Abstract

AbstractPatients not in complete cytogenetic response (CCyR) continuously face the competing possibilities of eventually achieving a cytogenetic response versus progressing. We analyzed the probability of achieving a CCyR, major molecular response, and progression in 258 patients with chronic myeloid leukemia in early chronic phase at 3, 6, and 12 months from imatinib start. The initial imatinib dose was 800 mg/day in 208 (81%) and 400 mg/day in 50 (19%) patients. For patients not in CCyR, the probability of achieving CCyR (P = .002) or major molecular response (P = .004) significantly decreased, whereas the risk of progression increased (P = .16) at each time point.

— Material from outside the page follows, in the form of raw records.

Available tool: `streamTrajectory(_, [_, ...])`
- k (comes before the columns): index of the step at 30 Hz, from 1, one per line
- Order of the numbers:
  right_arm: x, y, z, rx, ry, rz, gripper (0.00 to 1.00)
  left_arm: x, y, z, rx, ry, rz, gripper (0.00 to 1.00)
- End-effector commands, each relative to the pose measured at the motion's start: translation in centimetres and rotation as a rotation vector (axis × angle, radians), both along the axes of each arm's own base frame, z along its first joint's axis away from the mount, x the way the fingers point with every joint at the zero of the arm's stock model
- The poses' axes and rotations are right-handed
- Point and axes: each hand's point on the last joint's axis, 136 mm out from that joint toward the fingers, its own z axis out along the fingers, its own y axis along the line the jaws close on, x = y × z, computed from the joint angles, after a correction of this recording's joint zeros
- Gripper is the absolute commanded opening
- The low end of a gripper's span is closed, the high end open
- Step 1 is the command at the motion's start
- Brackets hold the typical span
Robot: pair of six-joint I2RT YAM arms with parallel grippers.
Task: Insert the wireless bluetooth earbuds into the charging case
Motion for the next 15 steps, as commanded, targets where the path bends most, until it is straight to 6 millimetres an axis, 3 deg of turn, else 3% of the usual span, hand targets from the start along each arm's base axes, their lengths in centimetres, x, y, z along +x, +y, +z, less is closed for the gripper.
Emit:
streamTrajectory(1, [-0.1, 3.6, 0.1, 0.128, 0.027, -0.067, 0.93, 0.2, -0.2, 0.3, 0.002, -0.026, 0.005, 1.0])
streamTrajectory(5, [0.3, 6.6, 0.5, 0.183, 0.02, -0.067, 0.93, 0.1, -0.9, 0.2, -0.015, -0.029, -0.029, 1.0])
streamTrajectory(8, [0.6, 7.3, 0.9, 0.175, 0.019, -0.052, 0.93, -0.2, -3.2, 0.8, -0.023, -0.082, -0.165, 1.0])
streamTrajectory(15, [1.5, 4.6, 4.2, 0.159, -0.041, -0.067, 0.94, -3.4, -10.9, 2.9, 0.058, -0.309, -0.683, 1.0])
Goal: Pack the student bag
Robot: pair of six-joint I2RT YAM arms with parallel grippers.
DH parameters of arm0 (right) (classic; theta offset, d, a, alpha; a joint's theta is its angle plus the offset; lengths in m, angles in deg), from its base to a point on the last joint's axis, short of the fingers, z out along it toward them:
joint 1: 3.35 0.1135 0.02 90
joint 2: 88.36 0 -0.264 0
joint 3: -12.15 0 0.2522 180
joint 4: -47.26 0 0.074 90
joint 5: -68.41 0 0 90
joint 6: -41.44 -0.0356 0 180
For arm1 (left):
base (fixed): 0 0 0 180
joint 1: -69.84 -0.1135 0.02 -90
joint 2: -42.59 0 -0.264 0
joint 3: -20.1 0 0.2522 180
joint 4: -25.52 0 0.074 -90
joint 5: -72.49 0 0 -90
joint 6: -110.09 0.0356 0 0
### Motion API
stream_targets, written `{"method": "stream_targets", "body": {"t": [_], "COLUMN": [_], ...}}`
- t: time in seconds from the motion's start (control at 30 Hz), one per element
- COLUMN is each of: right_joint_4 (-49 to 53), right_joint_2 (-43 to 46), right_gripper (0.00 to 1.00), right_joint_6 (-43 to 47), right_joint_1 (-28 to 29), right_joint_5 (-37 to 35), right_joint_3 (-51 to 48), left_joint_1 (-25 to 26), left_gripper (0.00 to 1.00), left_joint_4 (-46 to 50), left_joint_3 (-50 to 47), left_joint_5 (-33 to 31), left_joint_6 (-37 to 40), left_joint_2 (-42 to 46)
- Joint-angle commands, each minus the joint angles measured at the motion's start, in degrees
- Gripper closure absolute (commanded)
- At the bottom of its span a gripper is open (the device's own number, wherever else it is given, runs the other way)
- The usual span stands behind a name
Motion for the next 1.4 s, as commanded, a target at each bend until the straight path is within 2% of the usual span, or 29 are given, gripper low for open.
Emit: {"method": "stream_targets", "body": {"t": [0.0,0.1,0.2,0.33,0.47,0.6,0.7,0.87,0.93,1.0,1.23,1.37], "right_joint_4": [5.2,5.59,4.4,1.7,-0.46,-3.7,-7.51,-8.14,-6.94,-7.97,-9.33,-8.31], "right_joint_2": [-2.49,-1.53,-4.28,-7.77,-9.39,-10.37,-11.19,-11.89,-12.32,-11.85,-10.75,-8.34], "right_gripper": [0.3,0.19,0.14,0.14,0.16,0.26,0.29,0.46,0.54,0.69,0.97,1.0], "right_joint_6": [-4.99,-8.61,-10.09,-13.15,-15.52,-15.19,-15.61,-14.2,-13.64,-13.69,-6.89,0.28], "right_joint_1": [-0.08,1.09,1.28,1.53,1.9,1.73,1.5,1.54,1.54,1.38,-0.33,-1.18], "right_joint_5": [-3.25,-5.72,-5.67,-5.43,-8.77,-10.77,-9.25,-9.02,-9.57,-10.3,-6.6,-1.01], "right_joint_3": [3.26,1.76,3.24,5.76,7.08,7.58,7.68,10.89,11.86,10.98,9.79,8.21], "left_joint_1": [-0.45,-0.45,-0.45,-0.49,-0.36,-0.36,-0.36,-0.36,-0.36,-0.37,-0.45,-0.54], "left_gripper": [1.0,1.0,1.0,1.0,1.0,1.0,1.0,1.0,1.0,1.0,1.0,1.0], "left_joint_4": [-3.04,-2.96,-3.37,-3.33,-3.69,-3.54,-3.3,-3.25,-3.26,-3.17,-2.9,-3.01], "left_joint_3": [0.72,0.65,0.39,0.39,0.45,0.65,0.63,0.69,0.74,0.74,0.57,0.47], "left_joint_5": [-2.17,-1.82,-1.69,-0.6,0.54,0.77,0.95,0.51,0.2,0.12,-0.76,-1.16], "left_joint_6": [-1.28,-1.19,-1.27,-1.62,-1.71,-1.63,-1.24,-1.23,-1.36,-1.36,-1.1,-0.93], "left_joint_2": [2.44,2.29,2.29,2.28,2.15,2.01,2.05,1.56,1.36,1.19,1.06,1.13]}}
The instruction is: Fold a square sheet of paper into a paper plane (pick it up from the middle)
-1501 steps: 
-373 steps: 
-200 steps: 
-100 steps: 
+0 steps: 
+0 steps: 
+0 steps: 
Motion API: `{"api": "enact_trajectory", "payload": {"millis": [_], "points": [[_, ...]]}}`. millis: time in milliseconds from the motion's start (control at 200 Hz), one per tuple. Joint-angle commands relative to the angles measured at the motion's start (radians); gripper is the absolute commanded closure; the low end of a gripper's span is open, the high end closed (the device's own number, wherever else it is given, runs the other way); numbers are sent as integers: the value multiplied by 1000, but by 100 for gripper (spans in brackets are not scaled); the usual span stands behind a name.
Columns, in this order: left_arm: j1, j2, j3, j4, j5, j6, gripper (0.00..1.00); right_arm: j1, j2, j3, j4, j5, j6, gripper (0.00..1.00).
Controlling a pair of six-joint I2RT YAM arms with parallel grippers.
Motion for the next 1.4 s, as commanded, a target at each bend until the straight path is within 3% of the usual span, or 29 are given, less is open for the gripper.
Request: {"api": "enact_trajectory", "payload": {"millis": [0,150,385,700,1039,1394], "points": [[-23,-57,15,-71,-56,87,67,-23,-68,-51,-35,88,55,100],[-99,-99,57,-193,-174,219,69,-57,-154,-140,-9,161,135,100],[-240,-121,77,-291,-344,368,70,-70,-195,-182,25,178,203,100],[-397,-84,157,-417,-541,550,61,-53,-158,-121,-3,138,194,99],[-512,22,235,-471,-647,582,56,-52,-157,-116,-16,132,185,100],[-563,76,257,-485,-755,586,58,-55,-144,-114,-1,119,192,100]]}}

Patients with a BCR-ABL1/ABL1 ratio greater than 1% to 10% after 3 months of imatinib had a 92% probability of achieving CCyR with continued therapy, similar to the 98% for those with 1% or less, but their risk of progression (11%) was almost 3-fold that of patients with a BCR-ABL1/ABL1 transcript ratio of 1% or less (4%) and similar to that of patients with transcript levels more than 10% (13%). These results suggest that patients not in CCyR after 12 months on imatinib have a higher risk of progression. This risk is discernible as early as 3 months into imatinib therapy by molecular analysis and may provide the rationale to institute therapies that render higher rates of early response.